Boubacar Maiga, 40 ans et père de 3 enfants se remémore cette époque : « Nous vivions une situation très difficile. Nos enfants pleuraient parce qu’il n’y avait plus assez de nourriture. Nous n’avions pas d’argent pour subvenir à leurs besoins ».

Boubacar Maiga, habitant du village de Djeguelia. WFP/Simon Pierre Diouf C’est dans ce contexte très difficile que le Programme alimentaire mondial (PAM) a mis en place une motopompe dont l’objectif est d’irriguer les champs à partir du fleuve Niger qui traverse le village.

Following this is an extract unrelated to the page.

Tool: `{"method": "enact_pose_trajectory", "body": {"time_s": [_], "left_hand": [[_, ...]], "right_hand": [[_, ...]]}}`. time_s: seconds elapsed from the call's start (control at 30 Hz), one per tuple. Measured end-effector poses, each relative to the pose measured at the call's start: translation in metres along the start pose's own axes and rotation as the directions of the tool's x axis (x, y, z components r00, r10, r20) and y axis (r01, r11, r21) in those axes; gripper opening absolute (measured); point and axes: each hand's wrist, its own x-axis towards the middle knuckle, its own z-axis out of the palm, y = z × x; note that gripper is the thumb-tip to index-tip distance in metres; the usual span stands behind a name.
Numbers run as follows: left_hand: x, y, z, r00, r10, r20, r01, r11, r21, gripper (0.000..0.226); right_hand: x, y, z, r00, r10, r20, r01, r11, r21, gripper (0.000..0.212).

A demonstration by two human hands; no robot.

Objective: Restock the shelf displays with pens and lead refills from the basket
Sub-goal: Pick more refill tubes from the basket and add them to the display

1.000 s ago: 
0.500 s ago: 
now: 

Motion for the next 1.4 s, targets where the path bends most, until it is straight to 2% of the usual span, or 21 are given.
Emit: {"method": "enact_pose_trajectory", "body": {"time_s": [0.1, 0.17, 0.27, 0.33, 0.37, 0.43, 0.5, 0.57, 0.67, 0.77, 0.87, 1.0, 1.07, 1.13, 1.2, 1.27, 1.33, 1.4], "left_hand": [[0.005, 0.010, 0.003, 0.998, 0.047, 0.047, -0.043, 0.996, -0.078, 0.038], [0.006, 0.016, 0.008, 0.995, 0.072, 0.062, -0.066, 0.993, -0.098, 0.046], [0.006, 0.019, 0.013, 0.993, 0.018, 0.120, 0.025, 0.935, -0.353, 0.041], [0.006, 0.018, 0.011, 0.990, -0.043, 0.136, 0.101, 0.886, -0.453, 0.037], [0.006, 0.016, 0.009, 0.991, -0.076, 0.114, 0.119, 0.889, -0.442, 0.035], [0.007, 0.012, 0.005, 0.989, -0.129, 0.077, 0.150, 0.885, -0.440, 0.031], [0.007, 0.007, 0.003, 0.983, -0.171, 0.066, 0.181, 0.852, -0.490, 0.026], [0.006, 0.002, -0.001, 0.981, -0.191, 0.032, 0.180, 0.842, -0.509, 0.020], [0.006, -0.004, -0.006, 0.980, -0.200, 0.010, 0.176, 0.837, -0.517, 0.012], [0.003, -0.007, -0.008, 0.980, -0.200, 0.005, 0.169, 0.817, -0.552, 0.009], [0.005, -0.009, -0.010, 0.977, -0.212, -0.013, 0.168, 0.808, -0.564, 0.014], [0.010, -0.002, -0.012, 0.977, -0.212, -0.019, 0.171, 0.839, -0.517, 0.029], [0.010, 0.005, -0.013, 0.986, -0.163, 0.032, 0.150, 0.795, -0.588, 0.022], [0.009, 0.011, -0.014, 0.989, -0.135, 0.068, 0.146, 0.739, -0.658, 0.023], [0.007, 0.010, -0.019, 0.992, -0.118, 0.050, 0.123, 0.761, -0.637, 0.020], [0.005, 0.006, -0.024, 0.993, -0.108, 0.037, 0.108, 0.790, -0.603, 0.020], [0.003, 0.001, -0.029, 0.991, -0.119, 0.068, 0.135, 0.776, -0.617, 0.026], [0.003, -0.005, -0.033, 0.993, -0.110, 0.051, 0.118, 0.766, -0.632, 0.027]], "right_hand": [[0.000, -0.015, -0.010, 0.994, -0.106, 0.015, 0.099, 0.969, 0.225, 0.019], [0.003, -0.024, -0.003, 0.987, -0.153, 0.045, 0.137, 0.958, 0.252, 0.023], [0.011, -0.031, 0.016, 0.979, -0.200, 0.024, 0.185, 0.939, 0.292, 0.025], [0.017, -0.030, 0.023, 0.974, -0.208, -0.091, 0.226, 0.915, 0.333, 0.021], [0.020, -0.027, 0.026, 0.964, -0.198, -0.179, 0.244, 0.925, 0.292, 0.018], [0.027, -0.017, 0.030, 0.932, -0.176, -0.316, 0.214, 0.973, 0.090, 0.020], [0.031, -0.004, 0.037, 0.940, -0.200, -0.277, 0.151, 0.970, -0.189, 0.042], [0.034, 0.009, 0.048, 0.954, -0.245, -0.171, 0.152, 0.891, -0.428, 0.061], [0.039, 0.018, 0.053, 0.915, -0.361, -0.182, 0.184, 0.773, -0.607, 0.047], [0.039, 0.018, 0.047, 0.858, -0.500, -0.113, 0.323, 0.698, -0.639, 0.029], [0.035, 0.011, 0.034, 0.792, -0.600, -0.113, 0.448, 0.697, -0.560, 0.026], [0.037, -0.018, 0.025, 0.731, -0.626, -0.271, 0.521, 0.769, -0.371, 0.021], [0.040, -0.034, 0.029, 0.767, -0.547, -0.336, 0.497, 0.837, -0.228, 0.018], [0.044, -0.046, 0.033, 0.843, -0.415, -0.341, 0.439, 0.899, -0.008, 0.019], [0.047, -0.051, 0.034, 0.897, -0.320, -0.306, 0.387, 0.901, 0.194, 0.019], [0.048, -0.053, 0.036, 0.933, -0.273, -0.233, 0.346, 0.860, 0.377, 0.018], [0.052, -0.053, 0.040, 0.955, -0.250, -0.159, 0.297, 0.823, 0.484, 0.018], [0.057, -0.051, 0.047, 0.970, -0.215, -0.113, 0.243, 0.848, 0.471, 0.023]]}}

Boubacar Maiga fier de nous montrer la motopompe du village. WFP/Simon Pierre Diouf Grâce à cette motopompe, les populations ne dépendent plus des précipitations irrégulières, mais elles bénéficient dorénavant d’une irrigation qui leur permet de cultiver leurs champs de riz. Actuellement, 200 ménages du village exploitent ce périmètre rizicole de près de 40 hectares.

« L’installation de cette motopompe a sauvé le village. Avant, nos récoltes étaient mauvaises tous les ans et cela nous attristait beaucoup. Les choses se sont beaucoup améliorées et la joie est revenue dans le village », nous confie Boubacar

Boubacar Maiga au milieu de son champ. WFP/Simon Pierre Diouf Il y a quelques années de cela, Boubacar a été obligé de partir au Sénégal à cause des conditions de vies qui se dégradaient dans le village.

« Nous, n’avions pas le choix », se confie-t-il, « au Sénégal, j’ai fait plusieurs métiers qui n’avaient rien à voir avec mon vrai métier, qui est de cultiver du riz, mais je devais soutenir ma famille ! » déclare Boubacar

Boubacar Maiga. WFP/Simon Pierre Diouf Aujourd’hui, tout ceci est un lointain souvenir pour l’ensemble du village. En parcourant du regard les visages, nous pouvons y lire un grand soulagement et de l’optimisme pour les années à venir.

« Regardez comme je suis heureux au milieu de mon champ ! Je suis à présent rassuré pour mon avenir ainsi que pour celui de mes enfants » affirme Boubacar.